SINGAPORE - Singapore Airlines’ regional arm, SilkAir, will undergo a significant upgrading of its cabin products as part of plans to eventually merge with Singapore Airlines (SIA).
This will mean that the SilkAir name and aircraft livery - founded in 1992 - will be phased out in a few years.
The announcement by SIA on Friday morning (May 18) comes a day after the airline announced an almost 150 per cent hike in its full-year profits, with earnings for the 12 months to March 31, 2018, hitting $893 million.
SIA said the SilkAir upgrade programme will comprise an investment of more than $100 million to upgrade aircraft cabins with new lie-flat seats in business class and the installation of seat-back in-flight entertainment systems in both business and economy class.
This will ensure closer product and service consistency across the SIA Group’s full-service network.
In his annual post-results briefing on Friday, SIA’s chief executive Goh Choon Phong said that there is still a demand for “SilkAir-type services, especially to bigger regional cities”.
However, the short-haul regional market is extremely competitive, with budget carriers accounting for more than half of total capacity within South-east Asia. This makes it challenging for SilkAir, he added.
Aircraft cabin upgrades are expected to start in 2020 due to lead times required by seat suppliers, including to complete certification processes.
The actual merger will take place only after a sufficient number of aircraft have been fitted with the new cabin products.

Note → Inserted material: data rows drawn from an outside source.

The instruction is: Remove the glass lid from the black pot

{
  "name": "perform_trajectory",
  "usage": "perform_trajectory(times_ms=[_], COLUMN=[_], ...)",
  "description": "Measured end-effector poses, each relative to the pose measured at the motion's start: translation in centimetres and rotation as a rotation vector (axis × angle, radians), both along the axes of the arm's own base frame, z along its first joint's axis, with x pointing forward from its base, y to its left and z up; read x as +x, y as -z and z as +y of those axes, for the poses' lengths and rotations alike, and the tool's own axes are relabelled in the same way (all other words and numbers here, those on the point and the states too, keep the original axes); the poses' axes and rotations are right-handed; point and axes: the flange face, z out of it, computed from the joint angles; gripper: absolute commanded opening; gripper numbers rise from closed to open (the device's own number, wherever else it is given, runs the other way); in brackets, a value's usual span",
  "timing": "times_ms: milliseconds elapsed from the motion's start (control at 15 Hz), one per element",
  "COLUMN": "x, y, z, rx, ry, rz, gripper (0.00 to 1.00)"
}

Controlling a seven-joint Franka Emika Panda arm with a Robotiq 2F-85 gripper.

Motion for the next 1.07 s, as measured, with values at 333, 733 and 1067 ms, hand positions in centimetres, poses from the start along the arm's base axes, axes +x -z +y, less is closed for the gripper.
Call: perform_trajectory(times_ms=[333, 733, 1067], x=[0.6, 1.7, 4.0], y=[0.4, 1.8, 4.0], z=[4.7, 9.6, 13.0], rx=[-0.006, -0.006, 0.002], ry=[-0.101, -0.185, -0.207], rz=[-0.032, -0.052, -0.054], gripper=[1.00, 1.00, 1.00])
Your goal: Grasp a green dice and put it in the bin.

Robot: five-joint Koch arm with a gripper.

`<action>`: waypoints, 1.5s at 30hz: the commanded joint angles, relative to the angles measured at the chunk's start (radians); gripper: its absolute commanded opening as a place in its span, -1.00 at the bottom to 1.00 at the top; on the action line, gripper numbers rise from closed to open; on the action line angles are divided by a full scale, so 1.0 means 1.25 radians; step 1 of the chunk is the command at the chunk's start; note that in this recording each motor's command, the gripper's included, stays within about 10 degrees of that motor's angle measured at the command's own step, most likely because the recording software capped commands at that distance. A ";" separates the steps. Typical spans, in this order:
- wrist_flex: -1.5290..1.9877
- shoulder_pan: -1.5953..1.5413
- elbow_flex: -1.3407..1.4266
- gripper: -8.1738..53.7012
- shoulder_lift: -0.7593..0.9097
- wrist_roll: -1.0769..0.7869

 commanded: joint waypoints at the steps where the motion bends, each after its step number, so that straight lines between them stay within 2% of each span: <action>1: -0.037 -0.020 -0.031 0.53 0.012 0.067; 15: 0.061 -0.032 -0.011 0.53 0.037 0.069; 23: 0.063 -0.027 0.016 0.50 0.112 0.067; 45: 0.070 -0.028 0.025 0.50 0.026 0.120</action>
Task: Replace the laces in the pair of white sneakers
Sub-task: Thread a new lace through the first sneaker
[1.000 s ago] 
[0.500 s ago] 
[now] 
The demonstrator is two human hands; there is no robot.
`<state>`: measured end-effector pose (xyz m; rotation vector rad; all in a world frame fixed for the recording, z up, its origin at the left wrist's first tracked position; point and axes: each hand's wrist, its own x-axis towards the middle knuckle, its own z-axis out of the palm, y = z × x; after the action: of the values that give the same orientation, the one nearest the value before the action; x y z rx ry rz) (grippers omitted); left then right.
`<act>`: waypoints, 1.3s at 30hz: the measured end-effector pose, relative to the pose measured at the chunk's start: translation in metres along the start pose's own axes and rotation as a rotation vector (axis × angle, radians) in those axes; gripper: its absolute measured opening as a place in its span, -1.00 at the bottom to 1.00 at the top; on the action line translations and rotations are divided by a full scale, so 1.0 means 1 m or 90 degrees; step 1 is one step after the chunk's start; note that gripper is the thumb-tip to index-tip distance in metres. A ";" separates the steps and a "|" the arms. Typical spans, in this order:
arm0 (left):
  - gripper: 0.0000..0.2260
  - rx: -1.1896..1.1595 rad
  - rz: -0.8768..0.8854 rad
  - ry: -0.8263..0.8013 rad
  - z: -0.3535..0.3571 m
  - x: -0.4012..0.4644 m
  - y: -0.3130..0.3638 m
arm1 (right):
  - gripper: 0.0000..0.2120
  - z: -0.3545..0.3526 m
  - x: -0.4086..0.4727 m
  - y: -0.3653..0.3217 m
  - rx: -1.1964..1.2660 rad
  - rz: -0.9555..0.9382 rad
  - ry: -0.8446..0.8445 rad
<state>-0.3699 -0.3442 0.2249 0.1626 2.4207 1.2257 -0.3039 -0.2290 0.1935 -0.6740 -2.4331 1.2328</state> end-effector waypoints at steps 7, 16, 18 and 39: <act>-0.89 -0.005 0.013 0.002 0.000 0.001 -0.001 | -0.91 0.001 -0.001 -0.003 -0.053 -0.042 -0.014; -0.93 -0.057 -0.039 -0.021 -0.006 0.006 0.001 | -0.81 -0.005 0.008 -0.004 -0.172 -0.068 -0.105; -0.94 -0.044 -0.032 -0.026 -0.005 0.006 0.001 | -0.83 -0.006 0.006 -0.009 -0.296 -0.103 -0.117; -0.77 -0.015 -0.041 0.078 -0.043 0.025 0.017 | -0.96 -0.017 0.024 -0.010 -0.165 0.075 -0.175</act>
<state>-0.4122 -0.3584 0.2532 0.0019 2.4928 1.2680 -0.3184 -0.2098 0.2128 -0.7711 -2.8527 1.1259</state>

It is not clear how the merger will affect SilkAir staff, especially, and whether jobs could become redundant.
The Straits Times had first reported on a possible merger between the two carriers in August 2017 when part of SilkAir's finance operations went to SIA. It was said then that this would likely pave the way for further consolidation and eventually, a full merger.
The merger follows a similar consolidation between the group's budget carriers. In July 2017, Tigerair was folded into Scoot to drive commercial and operational synergies between the two airlines.
Consistent with ongoing efforts to optimise the SIA Group’s network, there will also be transfers of routes and aircraft between the different airlines in the portfolio, SIA said.
“Singapore Airlines is one year into our three-year transformation programme and today’s announcement is a significant development to provide more growth opportunities and prepare the group for an even stronger future,” said Mr Goh.
He said: “Importantly, it will be positive for our customers. It is another example of the major investment we are making to ensure that our products and services continue to lead the industry across short-, medium- and long-haul routes.”
Mr Goh is expected to shed more light on the merger when he meets journalists and analysts on Friday morning during his annual post-results briefing.
SilkAir now operates a fleet of 11 aircraft from the Airbus A-320 family and 22 Boeing 737-800 and 737 MAX 8 aircraft.
It is currently transitioning to an all-737 fleet, and serves 49 destinations in 16 countries.
SIA also said it expects to grow its operating fleet size to 117 for SIA by March 31 next year, compared with 107 as of end March this year; increase SilkAir's fleet size by one to 33, and Scoot by eight to 48. The size of the operating cargo fleet is expected to remain the same.
This translates to projected capacity growth, in available seat kilometres, of 5 per cent for SIA, 9 per cent for SilkAir and 17 per cent for Scoot for financial year (FY) 2018/2019 compared with the previous financial year.
Group capital expenditure on aircraft is expected to remain fairly stable, at $5.7 billion for FY18/19, $5.9 billion for FY19/20 and $5.8 billion for FY20/21, said SIA.